Das Bundesinnenminister ist bislang gegen die Grenzübergangsstellen. Die vorübergehende Wiedereinführung von Binnengrenzkontrollen komme "nur als letztes Mittel (ultima ratio) in Betracht", teilt das Bundesinnenminister ZDFheute mit.
Das ist für Teggatz kein Argument. "Da sollte sich das Bundesinnenministerium mal ganz intensiv die Professionalität der Kolleginnen und Kollegen der Bundespolizei an der österreichischen Grenze anschauen." Es würde nicht jedes Auto herausgezogen werden, betont Teggatz: Beispielsweise Kleintransporte, in denen Menschen eingepfercht sein könnten, seien eher im Fokus.
Warum landen die Geflüchteten überhaupt an den deutschen Grenzen?
"Andere europäische Staaten brechen EU-Recht oder Verhalten sich so, dass Menschen einfach weiterziehen", erklärt Migrationsforscher Gerald Knaus. Beispielsweise Ungarn missachte das Recht.
Auch Polizeigewerkschaftler Teggatz betont, die Geflüchteten seien schon durch mehrere Schengen-Länder gereist, bevor sie nach Deutschland kommen, so Teggatz. Kontrollen würden auch anderen Ländern signalisieren, dass sie sich an ihre Pflichten halten, argumentiert er.
Knaus ist jedoch kritisch gegenüber den Kontrollen an der deutschen Grenze:
Die Kontrollen führten nur zu Frustration bei den Polizeibeamten. "Denn die Polizei kann dieses Problem, dass andere geschaffen haben, dann nicht lösen."
Was kann auf europäischer Ebene getan werden?
Migrationsforscher Knaus zufolge gelinge es nicht, an den Außengrenzen der Europäischen Union, humane, aber effektive Kontrollen gegen irreguläre Migration einzuführen, so Knaus. Aber das Problem müsse bereits dort bekämpft werden. "Haben wir eine neue Einigung mit der Türkei? Gibt es Möglichkeiten, Leute zurückzuschicken, wenn sie in Griechenland oder Bulgarien ankommen, in die Türkei, im Einklang mit unserem gültigen Recht?"

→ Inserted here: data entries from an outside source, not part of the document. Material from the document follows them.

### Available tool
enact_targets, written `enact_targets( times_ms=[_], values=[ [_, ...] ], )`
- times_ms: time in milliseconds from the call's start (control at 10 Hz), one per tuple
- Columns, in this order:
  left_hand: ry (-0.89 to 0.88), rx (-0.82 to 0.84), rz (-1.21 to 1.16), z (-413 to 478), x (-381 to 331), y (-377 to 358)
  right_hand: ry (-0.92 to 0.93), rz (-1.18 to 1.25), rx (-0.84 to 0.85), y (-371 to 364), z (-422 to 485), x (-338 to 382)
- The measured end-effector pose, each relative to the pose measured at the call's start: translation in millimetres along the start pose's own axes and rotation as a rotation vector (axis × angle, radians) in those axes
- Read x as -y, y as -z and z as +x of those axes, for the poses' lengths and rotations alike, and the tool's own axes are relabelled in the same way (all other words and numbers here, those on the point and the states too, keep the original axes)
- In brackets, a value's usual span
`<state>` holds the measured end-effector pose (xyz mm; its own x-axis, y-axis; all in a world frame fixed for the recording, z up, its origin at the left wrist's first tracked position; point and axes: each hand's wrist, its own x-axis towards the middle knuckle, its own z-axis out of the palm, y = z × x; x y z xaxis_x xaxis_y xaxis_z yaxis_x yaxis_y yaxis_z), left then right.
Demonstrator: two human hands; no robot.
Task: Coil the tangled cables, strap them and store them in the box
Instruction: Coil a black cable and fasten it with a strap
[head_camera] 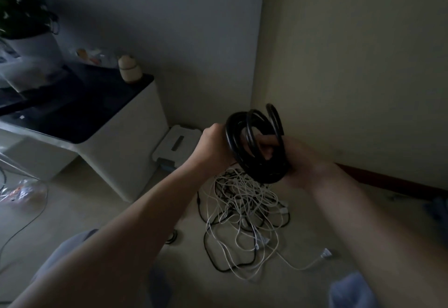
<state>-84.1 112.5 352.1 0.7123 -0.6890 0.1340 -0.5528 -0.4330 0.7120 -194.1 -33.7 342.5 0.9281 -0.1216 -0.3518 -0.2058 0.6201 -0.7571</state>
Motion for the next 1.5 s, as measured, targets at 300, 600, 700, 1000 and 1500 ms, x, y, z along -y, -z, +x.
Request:
enact_targets(
  times_ms=[300, 600, 700, 1000, 1500],
  values=[
    [0.082, 0.291, -0.652, 1, -1, 8, -0.212, 0.100, 0.091, -9, -14, 18],
    [0.207, 0.295, -0.927, -1, 1, 15, -0.187, 0.104, -0.038, -10, -20, 20],
    [0.208, 0.261, -0.874, -1, 1, 12, -0.145, 0.065, -0.080, -9, -21, 22],
    [0.268, 0.012, -0.546, -10, -10, -3, -0.053, -0.037, 0.196, -14, -17, 10],
    [0.273, 0.015, -0.510, -11, -14, -11, -0.047, 0.266, -0.254, 4, 6, 1]
  ],
)
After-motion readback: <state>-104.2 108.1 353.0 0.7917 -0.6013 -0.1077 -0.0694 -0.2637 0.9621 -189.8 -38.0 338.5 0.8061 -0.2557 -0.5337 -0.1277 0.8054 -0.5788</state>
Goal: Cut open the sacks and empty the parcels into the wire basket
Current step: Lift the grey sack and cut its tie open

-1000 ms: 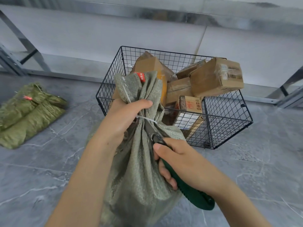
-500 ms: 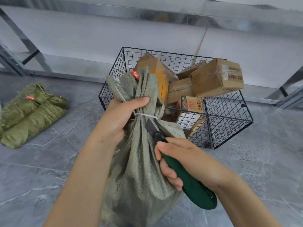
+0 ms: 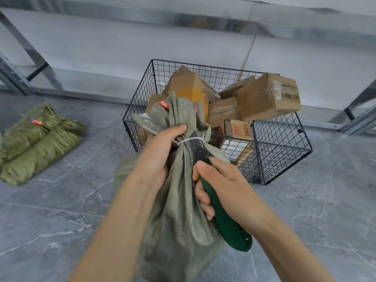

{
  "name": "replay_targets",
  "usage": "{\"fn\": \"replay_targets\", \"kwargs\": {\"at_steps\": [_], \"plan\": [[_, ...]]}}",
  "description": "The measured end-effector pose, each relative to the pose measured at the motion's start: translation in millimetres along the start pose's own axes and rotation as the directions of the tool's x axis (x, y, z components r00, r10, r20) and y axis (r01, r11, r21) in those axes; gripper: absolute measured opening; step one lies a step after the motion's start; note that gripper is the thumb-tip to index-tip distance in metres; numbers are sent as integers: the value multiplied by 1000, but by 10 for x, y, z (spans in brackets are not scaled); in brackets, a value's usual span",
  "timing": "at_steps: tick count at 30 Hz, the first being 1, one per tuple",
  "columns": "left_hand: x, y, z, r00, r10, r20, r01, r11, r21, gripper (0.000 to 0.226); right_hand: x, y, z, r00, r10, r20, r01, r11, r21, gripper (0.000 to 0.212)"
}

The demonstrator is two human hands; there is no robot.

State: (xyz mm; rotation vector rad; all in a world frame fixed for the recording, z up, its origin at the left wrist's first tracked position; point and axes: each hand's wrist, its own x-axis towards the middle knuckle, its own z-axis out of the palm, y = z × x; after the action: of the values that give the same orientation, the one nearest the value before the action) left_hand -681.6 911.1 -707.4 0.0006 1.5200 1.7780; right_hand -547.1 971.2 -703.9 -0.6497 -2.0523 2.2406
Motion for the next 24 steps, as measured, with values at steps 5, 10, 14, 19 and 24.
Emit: {"fn": "replay_targets", "kwargs": {"at_steps": [5, 10, 14, 19, 24], "plan": [[12, -76, 124, 993, 106, -55, -105, 994, 20, 29, 29, -57, -26, 989, -114, -91, 96, 979, -177, 27], [-37, -45, 194, 997, 76, 28, -76, 997, -4, 24, 38, -167, -104, 980, -177, -88, 138, 932, -335, 25], [-91, 7, 216, 985, -8, 172, 14, 999, -30, 42, 43, -234, -132, 981, -189, -51, 161, 929, -334, 25], [-88, 21, 261, 974, -74, 215, 82, 996, -24, 35, 44, -187, -154, 978, -195, -67, 171, 949, -263, 26], [-14, -17, 398, 984, -101, 145, 88, 992, 89, 46, 78, -77, -96, 971, -202, -127, 169, 958, -232, 28]]}}
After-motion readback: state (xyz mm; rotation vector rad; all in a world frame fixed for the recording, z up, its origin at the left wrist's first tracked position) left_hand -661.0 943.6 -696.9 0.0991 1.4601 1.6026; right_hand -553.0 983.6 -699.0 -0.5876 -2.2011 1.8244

Außerdem brauche es eine Diskussion über sichere Drittstaaten, dass die Leute nicht zurückgedrängt werden müssen. Diese Punkte stünden laut Knaus auch im Koalitionsvertrag der Ampel-Regierung - wurden allerdings noch nicht umgesesetzt.
Warum steigen die Zahlen jetzt gerade?
Im Herbst stiegen die Zahlen an, weil viele Geflüchtete, die im Frühling nach Europa kommen beispielsweise in Griechenland zunächst als illegale Erntehelfer arbeiten und sich dann nach der Erntezeit auf den Weg Richtung Norden machen, erklärt Teggatz.